Aber: Unter den ermittelten Taten durch Verdächtige ohne deutschen Pass sind Rauschgiftdelikte (14,6 Prozent) auf dem vierten Platz zu finden. Ein afrikanisches Land, um wiederum den oben erwähnten Vorfall besser einordnen zu können, findet sich jedoch nicht unter zehn Ländern, aus denen die meisten ausländischen Tatverdächtigen kamen.

Offen diskutieren

Vom Aussehen auf die Nationalität oder Kriminalität eines Menschen zu schließen sei eben weder möglich noch legitim, sagt der Regensburger Jurist Alexander Tischbirek vom Büro zur Umsetzung von Gleichbehandlung. Von einem "so krassen Fall" wie in Wolfratshausen habe aber selbst er noch nichts gehört.

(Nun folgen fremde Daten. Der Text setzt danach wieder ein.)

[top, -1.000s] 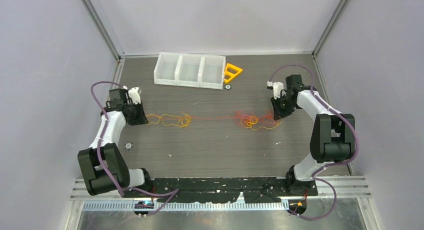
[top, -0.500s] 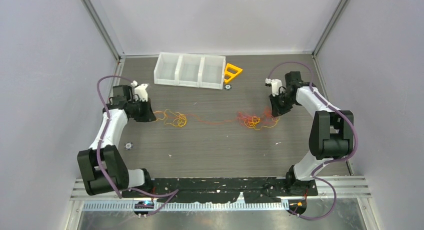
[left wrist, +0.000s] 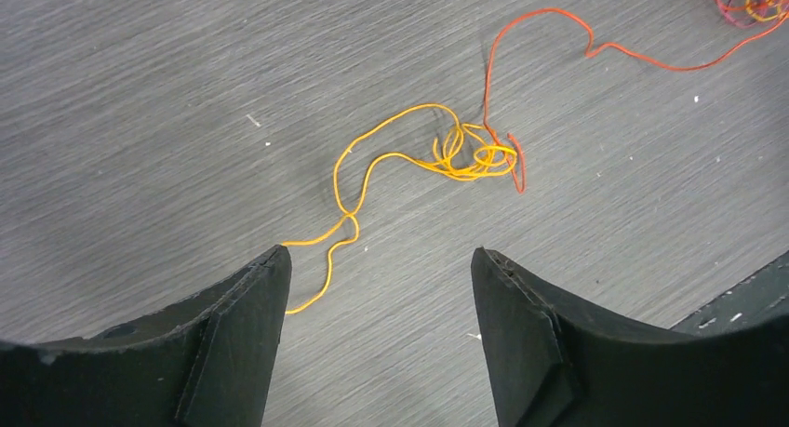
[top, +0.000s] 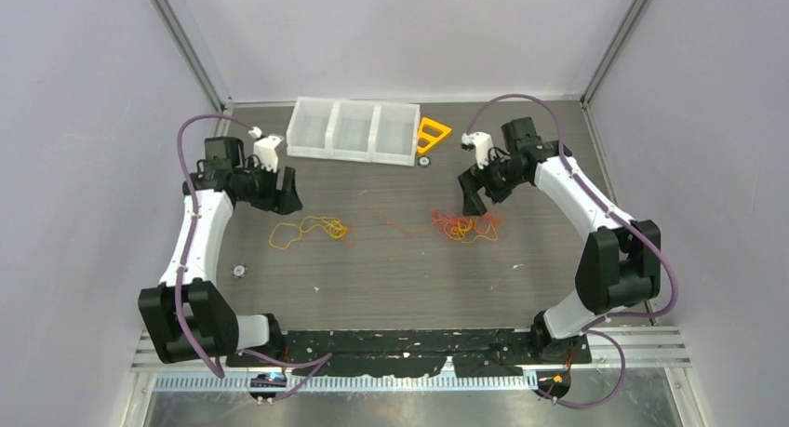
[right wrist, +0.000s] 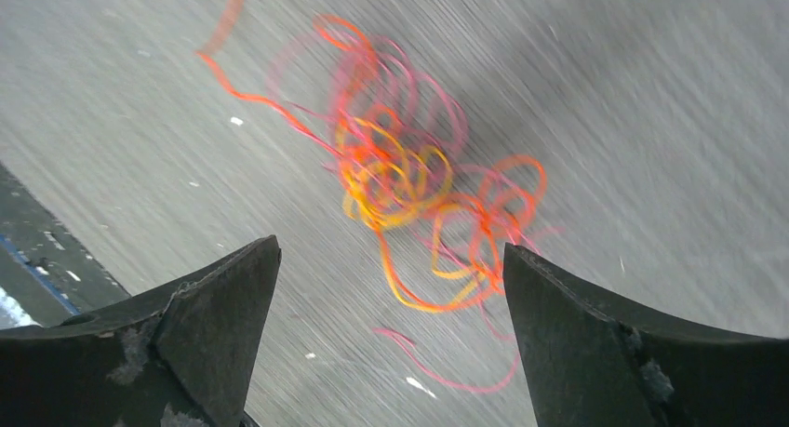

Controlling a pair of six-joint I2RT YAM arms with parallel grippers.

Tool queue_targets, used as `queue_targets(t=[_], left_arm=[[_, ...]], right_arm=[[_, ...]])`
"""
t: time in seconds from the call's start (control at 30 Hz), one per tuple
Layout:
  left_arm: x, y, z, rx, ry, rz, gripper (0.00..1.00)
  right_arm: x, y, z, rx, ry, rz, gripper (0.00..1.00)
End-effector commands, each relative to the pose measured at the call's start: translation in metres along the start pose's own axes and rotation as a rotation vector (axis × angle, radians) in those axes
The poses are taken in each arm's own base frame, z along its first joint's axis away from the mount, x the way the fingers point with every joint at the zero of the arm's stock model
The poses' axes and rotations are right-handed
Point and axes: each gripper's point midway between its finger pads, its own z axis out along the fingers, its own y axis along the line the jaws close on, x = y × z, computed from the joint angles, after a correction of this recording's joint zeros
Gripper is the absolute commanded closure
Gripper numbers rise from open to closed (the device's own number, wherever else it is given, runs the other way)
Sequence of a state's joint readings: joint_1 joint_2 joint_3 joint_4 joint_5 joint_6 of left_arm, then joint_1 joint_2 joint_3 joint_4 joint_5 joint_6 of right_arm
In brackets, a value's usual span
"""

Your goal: Untangle the cables

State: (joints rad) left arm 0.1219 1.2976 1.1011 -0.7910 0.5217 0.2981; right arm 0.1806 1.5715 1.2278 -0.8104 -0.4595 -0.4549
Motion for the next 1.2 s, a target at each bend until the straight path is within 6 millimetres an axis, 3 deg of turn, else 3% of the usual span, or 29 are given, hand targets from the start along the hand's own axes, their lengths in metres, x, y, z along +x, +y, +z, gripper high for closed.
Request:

Tischbirek kritisiert aber allein "die Kontrollen als solche", die nach dem Wegfall der Grenzkontrollen im Schengenraum Gesetz wurden. "Man mag vielleicht denken: Ach, dann zeigt man mal meinen Ausweis und gut ist. Aber man darf den ausgrenzenden Effekt nicht unterschätzen. Wenn das mit steter Regelmäßigkeit passiert, macht das was mit den Menschen und dem sollten wir uns auch nicht verschließen."

Quittung bei Kontrollen?

Im Bundesinnenministerium liegt inzwischen ein Referentenentwurf vor, der den strittigen Paragrafen 22 Abs. 1a im Bundespolizeigesetz novellieren soll. Verdachtsunabhängige Kontrollen wären danach weiterhin möglich. Die Kontrollierten hätten dem Entwurf zufolge dann aber das Recht, "unverzüglich eine Bescheinigung über die Maßnahmen und ihren Grund" von der Polizei zu erbitten.

Damit könnte "Racial Profiling" natürlich erstmals durch Zahlen der Polizei selbst belegt – oder eben auch widerlegt werden. In der Praxis winkt Jan Pfeil von der Gewerkschaft der Polizei Bayern ab: zu viel zusätzliche Bürokratie.

Dennoch ist auch den Innenministerien auf Landes- und Bundesebene klar, dass man sich der Diskussion und einer öffentlichen Debatte nicht verschließen kann. Selbst wenn Einzelfälle kein strukturelles Problem bei Polizeikontrollen belegen. Das bayerische Innenministerium verweist etwa auf einen für alle Polizeimitarbeiter erarbeiteten "Leitfaden zur Vermeidung von diskriminierendem Racial Profiling".

Hinweis: Wir haben den Artikel ergänzt mit Teilergebnissen einer weiteren Studie, der bundesweiten Polizeistudie. Ergebnisse werden Ende 2024 vorliegen. Auch eine Stellungnahme des Bundesinnenministeriums ist ergänzt.